Another bit from Except Me and My Monkey

I begin to melt in the soul of the minivan whose ageless heater stirs decades of cramped adventurers. A bouncy ride back to the outfitter’s store, I weigh my options for dinner. Unsolicited, Lakshmi, the Hindu woman, tells me she’s heard the Kangia Café is good. It is across the street.

So, I find myself having supper with her. Locals speaking Greenlandic at the few tables. We claim seats at the counter looking onto the street, peeling off some layers to spray around ourselves, building a nest of sorts. I wonder if she’s being nice to be because of something she saw back in the Reykjavik domestic airport.

The Inuit proprietress asks what we want and, glancing at the chalkboard menu, I propose a baguette more because I like the sound of it. Lakshmi says she wants one too. The proprietress is busy with a pipeline of pending orders. We return to the counter.

“I am going to places that my husband said he always wanted to visit,” Lakshmi says. This is a great relief to me as we now have a topic to talk about.

“Why did he want to come here,” I ask.

“I don’t know,” she says softly, almost as though she is with him again in her mind. “He never said.”

“And he is ….”

“Dead. He died happily, I think.”

“How long.”

“One year ago.” I am sure she is remembering him. It’s almost as though he’s there with us. He’s one of those tall, handsome Indians with majesty in his stride and graceful airs, I decide.

“Where else has he taken you.”

Lakshmi then proceeds to tell me about her sexual experience over 30 years of marriage and family vacations and their life in America and the handful of oddball places she’s been since her husband died less than a year ago.

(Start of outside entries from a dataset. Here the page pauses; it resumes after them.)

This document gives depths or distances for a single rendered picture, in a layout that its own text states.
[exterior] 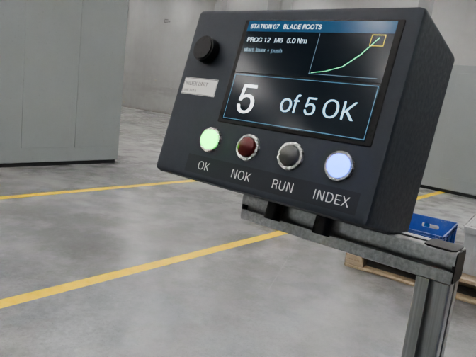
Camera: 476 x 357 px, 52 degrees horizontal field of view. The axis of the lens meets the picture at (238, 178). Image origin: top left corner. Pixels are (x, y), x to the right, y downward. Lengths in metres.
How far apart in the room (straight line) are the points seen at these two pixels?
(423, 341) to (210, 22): 0.39
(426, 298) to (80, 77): 6.23
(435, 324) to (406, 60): 0.23
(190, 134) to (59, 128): 5.95
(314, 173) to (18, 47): 5.83
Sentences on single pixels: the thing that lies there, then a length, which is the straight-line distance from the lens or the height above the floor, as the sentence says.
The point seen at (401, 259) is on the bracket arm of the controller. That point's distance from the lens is 0.47.
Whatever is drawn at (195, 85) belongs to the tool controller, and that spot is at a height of 1.17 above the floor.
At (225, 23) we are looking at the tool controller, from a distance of 0.55.
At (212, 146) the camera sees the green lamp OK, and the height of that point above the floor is 1.11.
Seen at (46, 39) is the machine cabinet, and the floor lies 1.52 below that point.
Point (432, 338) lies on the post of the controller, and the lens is 0.48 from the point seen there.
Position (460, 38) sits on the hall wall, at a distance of 13.65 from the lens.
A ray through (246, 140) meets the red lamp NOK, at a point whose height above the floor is 1.12.
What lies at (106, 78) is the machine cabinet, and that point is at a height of 1.15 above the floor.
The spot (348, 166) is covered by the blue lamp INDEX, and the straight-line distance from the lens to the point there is 0.41.
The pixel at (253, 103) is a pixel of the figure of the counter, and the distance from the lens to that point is 0.49.
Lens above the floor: 1.17
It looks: 10 degrees down
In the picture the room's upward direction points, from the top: 7 degrees clockwise

The one that sticks in my head is the two of them waking up in a meadow in late spring, cows milling around. A married couple date, after farming off their two children to an obliging neighbor. A concert with college kids at the liberal arts bastion where he taught English lit to America’s future. The Byrds. Eight Miles High and then the meadow. They did it again in the morning before an audience of great, moonish bovine eyes assessing their significance in the universe.

I am spellbound during this reckoning and almost disappointed that the owner-manager of the Kangia Café has summoned us to the counter to choose the ingredients for our baguettes.

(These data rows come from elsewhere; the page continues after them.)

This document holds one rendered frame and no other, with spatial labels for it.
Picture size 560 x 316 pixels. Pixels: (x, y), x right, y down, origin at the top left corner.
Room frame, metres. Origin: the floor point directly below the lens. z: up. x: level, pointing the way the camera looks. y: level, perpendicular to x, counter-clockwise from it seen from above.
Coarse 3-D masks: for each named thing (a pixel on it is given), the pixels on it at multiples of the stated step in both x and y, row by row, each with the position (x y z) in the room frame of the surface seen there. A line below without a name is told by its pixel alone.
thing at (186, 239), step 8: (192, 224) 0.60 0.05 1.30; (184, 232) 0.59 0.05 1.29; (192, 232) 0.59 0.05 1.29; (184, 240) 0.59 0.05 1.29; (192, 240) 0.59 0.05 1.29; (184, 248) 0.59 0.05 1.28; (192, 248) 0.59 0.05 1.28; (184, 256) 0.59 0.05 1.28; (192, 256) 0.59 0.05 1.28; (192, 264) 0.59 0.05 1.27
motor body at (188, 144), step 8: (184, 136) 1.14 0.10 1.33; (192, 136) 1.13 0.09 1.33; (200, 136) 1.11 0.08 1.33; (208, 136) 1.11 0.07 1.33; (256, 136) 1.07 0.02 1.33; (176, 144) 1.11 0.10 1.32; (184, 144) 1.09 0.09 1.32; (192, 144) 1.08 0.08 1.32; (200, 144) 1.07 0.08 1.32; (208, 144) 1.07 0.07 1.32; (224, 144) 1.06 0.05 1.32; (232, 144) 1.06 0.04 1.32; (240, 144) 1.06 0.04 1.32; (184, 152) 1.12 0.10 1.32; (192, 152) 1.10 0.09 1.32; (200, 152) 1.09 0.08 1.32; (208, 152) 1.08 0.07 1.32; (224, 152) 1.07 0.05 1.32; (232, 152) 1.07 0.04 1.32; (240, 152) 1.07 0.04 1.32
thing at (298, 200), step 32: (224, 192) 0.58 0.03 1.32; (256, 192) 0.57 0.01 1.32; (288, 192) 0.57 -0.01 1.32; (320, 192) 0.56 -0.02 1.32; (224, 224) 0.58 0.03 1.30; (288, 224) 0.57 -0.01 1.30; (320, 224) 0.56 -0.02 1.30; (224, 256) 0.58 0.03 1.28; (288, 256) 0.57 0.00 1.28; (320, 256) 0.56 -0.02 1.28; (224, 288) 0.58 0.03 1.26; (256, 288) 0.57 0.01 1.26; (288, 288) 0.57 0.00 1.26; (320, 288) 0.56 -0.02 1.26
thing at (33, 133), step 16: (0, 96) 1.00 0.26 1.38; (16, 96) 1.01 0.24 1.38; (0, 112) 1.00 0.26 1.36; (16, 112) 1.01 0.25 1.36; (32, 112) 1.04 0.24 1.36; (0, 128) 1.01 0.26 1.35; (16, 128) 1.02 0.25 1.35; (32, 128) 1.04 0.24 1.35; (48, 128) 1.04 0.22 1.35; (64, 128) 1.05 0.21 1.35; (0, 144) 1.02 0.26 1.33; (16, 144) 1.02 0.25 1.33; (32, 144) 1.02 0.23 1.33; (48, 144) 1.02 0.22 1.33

It becomes a wonderful little meal. I throw some barbecue chicken into my order, although my what’s left of my family back in Maryland is steering away from meat that doesn’t swim. That’s what vacations and turning points are for, among other things. Lakshmi, true to form, goes strictly vegetarian.

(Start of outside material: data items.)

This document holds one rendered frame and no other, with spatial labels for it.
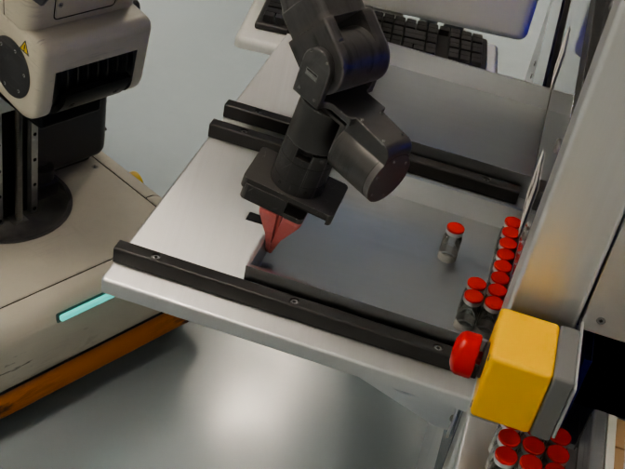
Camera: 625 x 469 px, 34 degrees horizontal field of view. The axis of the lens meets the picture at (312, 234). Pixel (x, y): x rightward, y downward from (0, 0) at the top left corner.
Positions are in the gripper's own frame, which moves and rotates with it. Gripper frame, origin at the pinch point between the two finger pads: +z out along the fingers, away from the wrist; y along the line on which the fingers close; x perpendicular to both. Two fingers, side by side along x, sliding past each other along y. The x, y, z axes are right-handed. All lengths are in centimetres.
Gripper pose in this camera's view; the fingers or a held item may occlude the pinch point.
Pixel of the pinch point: (272, 243)
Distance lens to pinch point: 114.1
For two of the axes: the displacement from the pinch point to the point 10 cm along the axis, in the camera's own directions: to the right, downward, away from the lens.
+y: 9.1, 4.2, -0.3
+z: -3.2, 7.3, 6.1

I am encouraged that my Hindu friend also orders a bottle of local beer, which Greenlanders are remarkably good at even after only a relatively short period of time since temperance was no longer the rule of the land. Can’t go wrong brewing or distilling when you start with glacier water.

At a moment when I’m about halfway through my sandwich and I turn to look at the production end of the café and the proprietress glances my way at the same time, I offer a thumbs-up and rub my belly, a satisfied buddha or lesser Inuit idol and she smiles. As the world is relatively small, you can never go wrong thanking the cook.

Lakshmi and I finish our supper perched on stools, watching the traffic, pedestrian and vehicular, out on Ilulissat’s main drag. We drain our beers in quiet and I pay the check. As we put our layers back on, she thanks me without looking, the way a wife would acknowledge a husband.